| What needs to be done |
When a line in the listing below contains the word "things", return a copy of that line.
___ Source material ___
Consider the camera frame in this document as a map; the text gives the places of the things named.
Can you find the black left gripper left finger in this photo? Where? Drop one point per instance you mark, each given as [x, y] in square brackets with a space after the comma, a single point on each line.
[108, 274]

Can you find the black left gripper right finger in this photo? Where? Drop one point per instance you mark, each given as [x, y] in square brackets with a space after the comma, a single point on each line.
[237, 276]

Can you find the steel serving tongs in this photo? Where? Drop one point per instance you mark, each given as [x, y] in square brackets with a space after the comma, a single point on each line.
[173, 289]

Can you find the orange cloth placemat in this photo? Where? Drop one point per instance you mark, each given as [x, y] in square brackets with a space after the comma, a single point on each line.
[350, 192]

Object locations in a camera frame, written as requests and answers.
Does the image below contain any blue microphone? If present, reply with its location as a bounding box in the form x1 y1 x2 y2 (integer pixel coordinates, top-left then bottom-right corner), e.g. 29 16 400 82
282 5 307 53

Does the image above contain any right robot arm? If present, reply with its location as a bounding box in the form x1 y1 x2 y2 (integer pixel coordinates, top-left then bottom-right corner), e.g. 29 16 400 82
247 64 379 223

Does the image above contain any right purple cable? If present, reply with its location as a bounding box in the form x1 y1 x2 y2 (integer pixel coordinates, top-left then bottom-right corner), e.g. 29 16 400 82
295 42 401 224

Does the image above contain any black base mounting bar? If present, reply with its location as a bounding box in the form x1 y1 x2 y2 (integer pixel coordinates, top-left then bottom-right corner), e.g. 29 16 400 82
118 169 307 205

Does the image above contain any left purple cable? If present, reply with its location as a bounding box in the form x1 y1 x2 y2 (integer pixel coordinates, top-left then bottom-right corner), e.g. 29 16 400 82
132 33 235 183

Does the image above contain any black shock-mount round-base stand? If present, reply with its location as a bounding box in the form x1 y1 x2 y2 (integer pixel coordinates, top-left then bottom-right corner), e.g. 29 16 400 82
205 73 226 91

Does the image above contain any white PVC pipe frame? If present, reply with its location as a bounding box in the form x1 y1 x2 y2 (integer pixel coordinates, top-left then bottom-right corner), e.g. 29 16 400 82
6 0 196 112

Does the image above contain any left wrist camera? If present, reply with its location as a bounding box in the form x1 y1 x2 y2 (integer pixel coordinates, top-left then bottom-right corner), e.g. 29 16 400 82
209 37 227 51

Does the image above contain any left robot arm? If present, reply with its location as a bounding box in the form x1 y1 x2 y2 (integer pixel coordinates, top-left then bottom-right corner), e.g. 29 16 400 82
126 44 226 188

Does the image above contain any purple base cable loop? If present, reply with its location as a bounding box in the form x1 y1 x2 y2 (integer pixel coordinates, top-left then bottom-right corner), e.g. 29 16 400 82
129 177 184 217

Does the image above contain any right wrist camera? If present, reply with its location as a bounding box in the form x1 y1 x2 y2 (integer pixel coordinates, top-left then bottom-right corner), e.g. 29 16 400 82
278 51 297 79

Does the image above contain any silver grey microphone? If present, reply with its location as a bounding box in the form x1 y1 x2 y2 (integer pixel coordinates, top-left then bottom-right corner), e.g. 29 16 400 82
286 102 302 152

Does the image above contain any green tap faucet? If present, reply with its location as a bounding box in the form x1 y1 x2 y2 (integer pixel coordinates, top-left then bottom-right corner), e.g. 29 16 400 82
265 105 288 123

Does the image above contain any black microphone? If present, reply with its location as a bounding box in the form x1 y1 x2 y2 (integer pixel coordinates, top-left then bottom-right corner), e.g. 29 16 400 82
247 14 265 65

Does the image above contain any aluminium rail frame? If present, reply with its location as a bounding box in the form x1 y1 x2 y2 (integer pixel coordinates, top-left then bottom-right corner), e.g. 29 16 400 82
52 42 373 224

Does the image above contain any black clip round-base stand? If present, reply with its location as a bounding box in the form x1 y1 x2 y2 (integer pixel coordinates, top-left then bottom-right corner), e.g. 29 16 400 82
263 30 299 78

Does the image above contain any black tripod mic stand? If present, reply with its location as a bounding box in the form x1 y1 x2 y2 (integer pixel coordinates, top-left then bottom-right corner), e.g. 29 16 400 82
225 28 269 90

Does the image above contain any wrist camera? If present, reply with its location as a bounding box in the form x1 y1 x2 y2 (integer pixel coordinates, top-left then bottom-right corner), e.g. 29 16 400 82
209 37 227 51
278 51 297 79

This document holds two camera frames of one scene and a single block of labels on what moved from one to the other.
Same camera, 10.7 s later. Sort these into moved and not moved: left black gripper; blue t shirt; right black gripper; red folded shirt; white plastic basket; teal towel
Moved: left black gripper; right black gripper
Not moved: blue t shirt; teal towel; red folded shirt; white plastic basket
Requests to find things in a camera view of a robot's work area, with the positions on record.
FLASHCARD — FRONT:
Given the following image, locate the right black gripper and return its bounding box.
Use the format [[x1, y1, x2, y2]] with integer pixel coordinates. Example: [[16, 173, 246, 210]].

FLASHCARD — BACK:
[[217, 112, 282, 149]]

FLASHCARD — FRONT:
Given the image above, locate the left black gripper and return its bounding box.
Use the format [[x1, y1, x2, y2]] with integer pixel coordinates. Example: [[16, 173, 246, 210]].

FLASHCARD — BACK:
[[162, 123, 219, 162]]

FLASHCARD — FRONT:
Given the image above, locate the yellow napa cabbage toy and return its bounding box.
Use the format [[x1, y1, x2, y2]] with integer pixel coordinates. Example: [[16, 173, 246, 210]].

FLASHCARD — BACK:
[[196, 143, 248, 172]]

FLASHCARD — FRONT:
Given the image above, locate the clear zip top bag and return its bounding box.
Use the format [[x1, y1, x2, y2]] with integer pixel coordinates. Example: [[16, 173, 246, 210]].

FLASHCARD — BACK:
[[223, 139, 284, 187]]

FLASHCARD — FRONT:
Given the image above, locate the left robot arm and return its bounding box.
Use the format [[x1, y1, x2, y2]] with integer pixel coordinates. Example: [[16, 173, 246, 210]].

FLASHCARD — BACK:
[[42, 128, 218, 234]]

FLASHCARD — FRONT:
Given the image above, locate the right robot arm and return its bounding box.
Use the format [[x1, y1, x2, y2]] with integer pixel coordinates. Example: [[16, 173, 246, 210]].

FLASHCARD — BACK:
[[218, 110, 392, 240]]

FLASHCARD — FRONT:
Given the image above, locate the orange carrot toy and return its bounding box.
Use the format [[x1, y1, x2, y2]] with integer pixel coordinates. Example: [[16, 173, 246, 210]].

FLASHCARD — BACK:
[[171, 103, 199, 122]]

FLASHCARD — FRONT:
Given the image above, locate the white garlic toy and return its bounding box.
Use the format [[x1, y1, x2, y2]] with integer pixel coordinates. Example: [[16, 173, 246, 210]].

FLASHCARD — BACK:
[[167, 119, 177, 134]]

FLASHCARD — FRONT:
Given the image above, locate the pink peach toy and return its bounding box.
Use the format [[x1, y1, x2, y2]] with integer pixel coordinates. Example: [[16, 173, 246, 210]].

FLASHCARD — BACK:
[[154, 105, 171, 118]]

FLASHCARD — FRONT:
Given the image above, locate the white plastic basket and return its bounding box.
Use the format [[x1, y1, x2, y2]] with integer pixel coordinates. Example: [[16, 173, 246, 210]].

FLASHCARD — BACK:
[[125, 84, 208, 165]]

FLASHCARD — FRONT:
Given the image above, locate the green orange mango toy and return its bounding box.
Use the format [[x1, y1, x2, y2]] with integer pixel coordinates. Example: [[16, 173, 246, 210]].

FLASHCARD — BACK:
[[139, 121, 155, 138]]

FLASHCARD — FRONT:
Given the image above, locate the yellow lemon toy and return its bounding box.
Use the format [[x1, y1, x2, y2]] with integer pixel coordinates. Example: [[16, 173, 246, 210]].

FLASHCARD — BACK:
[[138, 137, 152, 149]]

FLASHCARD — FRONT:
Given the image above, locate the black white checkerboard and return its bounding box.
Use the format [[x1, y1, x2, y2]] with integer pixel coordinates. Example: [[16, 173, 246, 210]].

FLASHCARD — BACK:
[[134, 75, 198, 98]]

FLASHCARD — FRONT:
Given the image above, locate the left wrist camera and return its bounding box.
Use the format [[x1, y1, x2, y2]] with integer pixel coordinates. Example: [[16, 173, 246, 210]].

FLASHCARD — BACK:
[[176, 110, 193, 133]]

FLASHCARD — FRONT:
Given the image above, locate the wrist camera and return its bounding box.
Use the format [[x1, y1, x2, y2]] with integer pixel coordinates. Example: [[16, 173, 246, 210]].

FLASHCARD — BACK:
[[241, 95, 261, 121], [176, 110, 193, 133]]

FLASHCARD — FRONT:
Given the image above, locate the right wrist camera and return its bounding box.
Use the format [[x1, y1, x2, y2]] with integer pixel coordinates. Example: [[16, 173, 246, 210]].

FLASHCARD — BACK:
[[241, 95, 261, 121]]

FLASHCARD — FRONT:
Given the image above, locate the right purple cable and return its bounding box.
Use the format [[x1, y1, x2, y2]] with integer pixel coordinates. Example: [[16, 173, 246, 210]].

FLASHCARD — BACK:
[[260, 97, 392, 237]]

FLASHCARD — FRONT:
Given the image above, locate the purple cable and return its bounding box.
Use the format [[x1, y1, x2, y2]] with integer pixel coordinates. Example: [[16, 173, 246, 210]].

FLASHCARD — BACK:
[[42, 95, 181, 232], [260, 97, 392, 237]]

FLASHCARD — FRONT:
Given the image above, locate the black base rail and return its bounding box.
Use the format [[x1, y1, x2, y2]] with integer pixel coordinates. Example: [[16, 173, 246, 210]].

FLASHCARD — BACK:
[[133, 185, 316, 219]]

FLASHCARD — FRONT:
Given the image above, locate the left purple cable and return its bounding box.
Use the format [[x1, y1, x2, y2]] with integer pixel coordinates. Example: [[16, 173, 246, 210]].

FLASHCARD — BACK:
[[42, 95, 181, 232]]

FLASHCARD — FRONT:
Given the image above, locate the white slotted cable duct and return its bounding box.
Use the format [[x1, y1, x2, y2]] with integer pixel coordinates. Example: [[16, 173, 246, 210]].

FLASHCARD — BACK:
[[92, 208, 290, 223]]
___
| Your solution |
Consider the camera frame in this document as a map; the text gives the places of the things named.
Requests to find things in a camera view of a robot's work area, with the positions on record.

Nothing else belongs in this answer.